__Task to carry out__
Go through the data line by line from the top, retyping each exactly, and end with the line that contains "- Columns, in".

Source data:
- Opening Delimiter -

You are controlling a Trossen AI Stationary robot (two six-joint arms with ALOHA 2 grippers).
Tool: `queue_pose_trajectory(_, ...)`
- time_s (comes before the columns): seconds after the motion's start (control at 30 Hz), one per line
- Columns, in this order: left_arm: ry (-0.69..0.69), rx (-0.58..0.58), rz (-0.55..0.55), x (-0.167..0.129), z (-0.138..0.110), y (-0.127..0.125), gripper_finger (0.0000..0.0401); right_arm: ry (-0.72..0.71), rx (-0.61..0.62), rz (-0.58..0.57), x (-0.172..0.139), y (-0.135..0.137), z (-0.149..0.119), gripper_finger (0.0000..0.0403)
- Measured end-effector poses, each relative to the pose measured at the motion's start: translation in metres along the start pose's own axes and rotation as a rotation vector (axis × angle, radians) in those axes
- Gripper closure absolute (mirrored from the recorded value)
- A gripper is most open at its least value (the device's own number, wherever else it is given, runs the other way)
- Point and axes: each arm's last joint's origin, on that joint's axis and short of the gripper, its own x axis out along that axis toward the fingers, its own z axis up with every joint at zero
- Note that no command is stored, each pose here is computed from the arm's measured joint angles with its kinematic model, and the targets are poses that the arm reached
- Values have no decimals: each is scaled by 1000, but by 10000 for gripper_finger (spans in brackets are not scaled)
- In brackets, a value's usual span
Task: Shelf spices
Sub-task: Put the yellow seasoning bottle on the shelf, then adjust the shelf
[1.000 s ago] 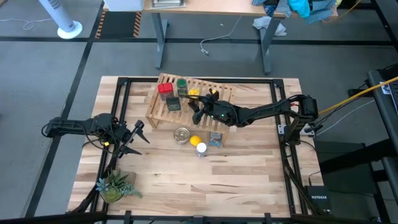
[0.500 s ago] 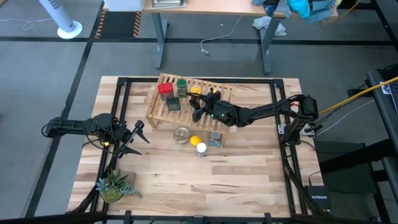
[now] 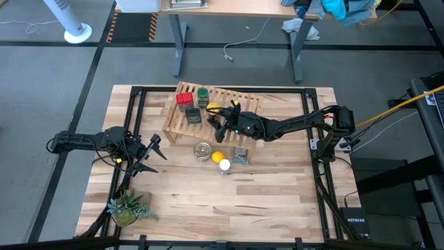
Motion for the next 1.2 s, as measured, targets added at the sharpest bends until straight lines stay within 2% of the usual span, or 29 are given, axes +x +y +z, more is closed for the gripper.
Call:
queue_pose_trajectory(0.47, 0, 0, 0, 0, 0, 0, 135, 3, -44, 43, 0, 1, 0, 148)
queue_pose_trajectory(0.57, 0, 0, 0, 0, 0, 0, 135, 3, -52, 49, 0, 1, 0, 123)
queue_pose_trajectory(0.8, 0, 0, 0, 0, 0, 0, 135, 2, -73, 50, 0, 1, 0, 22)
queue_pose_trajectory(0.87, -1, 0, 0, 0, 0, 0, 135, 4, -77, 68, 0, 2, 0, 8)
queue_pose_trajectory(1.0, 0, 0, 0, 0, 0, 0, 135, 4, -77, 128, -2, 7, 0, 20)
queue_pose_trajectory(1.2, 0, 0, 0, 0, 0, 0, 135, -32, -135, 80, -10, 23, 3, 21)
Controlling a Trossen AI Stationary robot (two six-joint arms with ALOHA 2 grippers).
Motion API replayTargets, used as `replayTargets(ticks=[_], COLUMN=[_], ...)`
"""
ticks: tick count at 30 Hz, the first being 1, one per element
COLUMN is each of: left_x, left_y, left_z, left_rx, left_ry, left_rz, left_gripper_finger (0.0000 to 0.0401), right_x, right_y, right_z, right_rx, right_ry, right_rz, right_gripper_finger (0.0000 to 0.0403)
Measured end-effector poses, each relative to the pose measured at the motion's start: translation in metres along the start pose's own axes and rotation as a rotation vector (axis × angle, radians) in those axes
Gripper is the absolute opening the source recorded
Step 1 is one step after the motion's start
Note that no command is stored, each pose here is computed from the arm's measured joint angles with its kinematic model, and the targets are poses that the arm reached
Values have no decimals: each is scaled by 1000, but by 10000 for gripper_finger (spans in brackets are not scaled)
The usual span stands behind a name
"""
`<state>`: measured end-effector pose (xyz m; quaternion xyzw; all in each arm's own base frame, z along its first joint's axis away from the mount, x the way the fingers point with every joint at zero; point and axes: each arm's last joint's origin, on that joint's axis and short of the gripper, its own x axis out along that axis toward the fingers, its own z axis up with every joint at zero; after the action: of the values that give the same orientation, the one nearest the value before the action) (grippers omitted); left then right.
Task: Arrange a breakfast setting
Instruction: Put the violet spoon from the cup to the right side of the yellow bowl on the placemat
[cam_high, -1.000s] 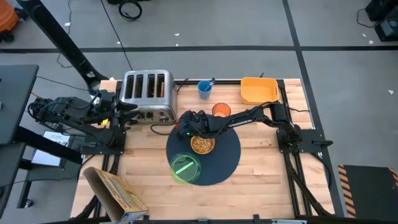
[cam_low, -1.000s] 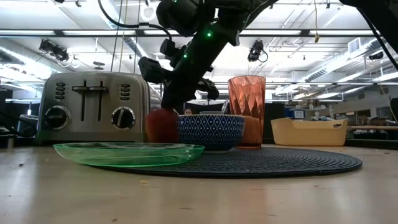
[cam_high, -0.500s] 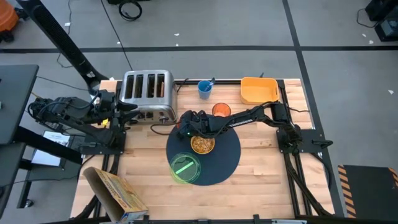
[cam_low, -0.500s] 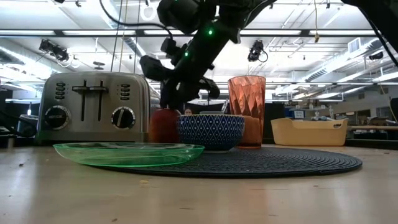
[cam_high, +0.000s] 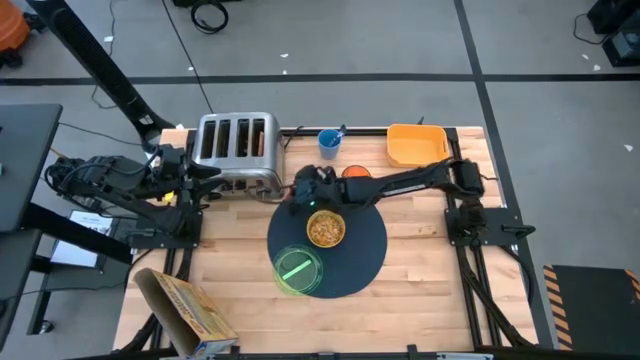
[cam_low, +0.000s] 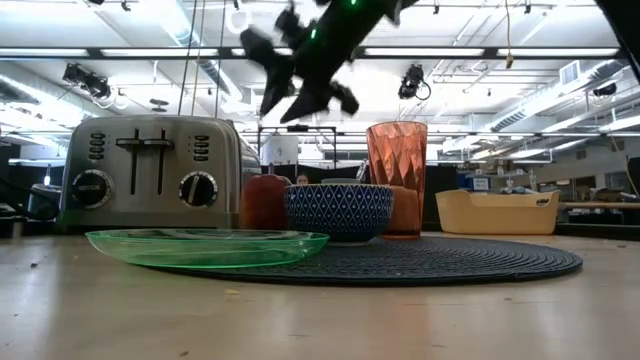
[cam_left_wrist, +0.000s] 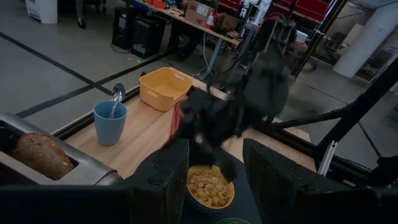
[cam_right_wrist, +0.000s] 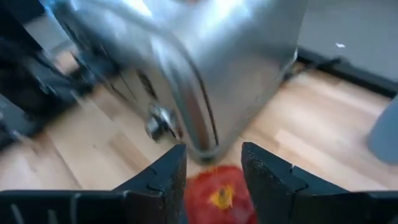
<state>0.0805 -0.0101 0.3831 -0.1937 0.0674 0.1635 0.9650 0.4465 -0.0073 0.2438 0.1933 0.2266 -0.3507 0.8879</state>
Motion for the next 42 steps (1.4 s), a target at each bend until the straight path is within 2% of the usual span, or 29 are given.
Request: replayTargets(ticks=[6,11,16,23,27,35,42], left_x=[0,2,5,10,13,14,14], left_y=[0,-1,-4,-7,-9,-11,-11], left_z=[0,0,-1,-2,-3,-2,-1], left_rx=[5,-2,-13,-14,-14,-43,-50], left_ry=[1,2,8,20,21,18,9], left_rz=[1,2,5,12,12,11,6], left_gripper_finger=[160,160,160,160,160,160,160], right_x=[-34,-48,-39,-12,10,42,58], right_y=[-28,-74,-129,-186,-201,-203,-205], right_z=[49,81,95,108,103,85,75], right_rx=[79,163,242,274,293,303,298], right_ry=[-61,-54,35,99,153,199,199], right_rz=[-16,-136,-301,-394,-395,-421,-457], right_gripper_finger=[194,217,213,212,208,193,155])
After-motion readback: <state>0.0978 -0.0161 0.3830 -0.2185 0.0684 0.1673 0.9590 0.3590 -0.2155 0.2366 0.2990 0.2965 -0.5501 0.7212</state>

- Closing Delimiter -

__Answer to this task__
You are controlling a Trossen AI Stationary robot (two six-joint arms with ALOHA 2 grippers).
Tool: `queue_pose_trajectory(_, ...)`
- time_s (comes before the columns): seconds after the motion's start (control at 30 Hz), one per line
- Columns, in this order: left_arm: ry (-0.69..0.69), rx (-0.58..0.58), rz (-0.55..0.55), x (-0.167..0.129), z (-0.138..0.110), y (-0.127..0.125), gripper_finger (0.0000..0.0401); right_arm: ry (-0.72..0.71), rx (-0.61..0.62), rz (-0.58..0.57), x (-0.172..0.139), y (-0.135..0.137), z (-0.149..0.119), gripper_finger (0.0000..0.0403)

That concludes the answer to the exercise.